Stock Rally Poses Question: When Does a Bull Become a Bubble?
The bull market, born out of the pandemic, has turned a year old. The remarkable turnaround has some analysts wondering if the breakneck pace is sustainable.
Daily close of the S&P 500
Source: Refinitiv
The New York Times
By Matt Phillips
The bull market turned a year old on Tuesday, a testament to the unbridled enthusiasm that let investors shrug off the economic carnage of the pandemic and buy stocks — and pretty much anything else.
Since the S&P 500 scraped bottom on March 23 last year, the blue-chip index has posted a rally of nearly 75 percent, even with a 0.8 percent fall on Tuesday. Tesla’s stock is up more than 650 percent, while true believers have pushed up shares of GameStop by over 4,500 percent. Bitcoin is booming, and so are even more esoteric assets like NFTs.
It’s enough to pose a question that would have seemed unfathomable a year ago.
“Is this a bubble?” said Garry Evans, chief strategist for global asset allocation at BCA Research. “I would say there are certainly pockets of the market that look bubbly.”
Mr. Evans said he didn’t see “a generalized bubble” but believed that individual stocks — like GameStop, which was driven up in January by retail traders gathering on sites like Reddit — and cryptocurrencies were overvalued.
“Those are definitely individual bubbles,” he said.
Few on Wall Street will ever predict a broad-based bubble, the overenthusiastic rise of prices that can be ruinous to investors when they burst. So it’s remarkable that the b-word is on anyone’s lips when you consider the outlook a year ago. The stock market had plunged nearly 34 percent and finally bottomed out on March 23, 2020.

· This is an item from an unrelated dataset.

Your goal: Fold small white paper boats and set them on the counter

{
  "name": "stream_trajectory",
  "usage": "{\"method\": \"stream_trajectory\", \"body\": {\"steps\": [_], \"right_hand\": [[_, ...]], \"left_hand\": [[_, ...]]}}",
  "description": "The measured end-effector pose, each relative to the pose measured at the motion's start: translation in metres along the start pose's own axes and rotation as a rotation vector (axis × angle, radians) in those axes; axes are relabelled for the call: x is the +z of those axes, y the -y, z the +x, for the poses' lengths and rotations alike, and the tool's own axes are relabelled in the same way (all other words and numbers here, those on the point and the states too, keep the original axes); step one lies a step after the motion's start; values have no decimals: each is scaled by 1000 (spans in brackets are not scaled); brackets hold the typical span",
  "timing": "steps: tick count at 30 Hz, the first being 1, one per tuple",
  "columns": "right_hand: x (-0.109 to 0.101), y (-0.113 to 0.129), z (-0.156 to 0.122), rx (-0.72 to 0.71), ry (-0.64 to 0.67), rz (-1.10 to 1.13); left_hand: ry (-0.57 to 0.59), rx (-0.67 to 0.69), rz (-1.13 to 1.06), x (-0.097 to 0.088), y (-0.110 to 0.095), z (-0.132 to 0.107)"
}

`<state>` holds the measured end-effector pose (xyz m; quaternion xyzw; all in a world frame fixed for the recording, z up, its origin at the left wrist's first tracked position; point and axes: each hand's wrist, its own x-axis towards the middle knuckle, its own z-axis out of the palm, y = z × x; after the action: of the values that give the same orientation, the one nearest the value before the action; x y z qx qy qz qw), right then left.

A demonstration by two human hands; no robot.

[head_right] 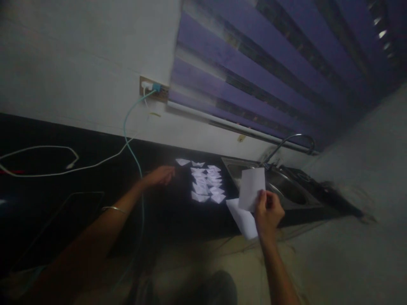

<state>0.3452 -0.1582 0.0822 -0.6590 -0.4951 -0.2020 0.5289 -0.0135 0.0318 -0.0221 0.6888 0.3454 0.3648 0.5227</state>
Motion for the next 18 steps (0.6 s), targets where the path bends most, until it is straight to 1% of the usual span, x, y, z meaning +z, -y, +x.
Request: {"method": "stream_trajectory", "body": {"steps": [1,2,4,6,8,10,12,14,15,18], "right_hand": [[11,13,-2,12,3,81],[23,25,-4,37,34,177],[53,48,-10,145,142,404],[87,69,-16,225,255,589],[122,87,-22,254,364,725],[156,101,-29,229,507,813],[185,110,-35,206,610,863],[204,113,-40,191,720,917],[210,113,-42,195,799,956],[215,107,-44,221,991,1048]], "left_hand": [[-8,-7,-37,0,-2,0],[-21,-20,-80,0,-6,1],[-37,-37,-180,-1,-15,1],[6,-21,-265,-1,-26,0],[56,-9,-314,1,-33,-2],[-13,-13,-286,3,-37,-4],[-138,-4,-195,5,-38,-6],[-225,13,-140,6,-36,-6],[-274,28,-131,6,-35,-6],[-375,52,-149,3,-30,-5]]}}
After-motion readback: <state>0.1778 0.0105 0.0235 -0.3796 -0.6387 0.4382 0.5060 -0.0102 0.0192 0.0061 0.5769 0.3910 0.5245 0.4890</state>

The sell-off stopped only after the Federal Reserve took steps to cut interest rates almost to zero and restarted bond-buying programs that bought trillions of dollars in government-backed debt to get money flowing through financial markets. Stocks began climbing again, and accelerated as the government provided aid including expanded unemployment benefits and three rounds of direct stimulus payments worth as much as $3,200 a person.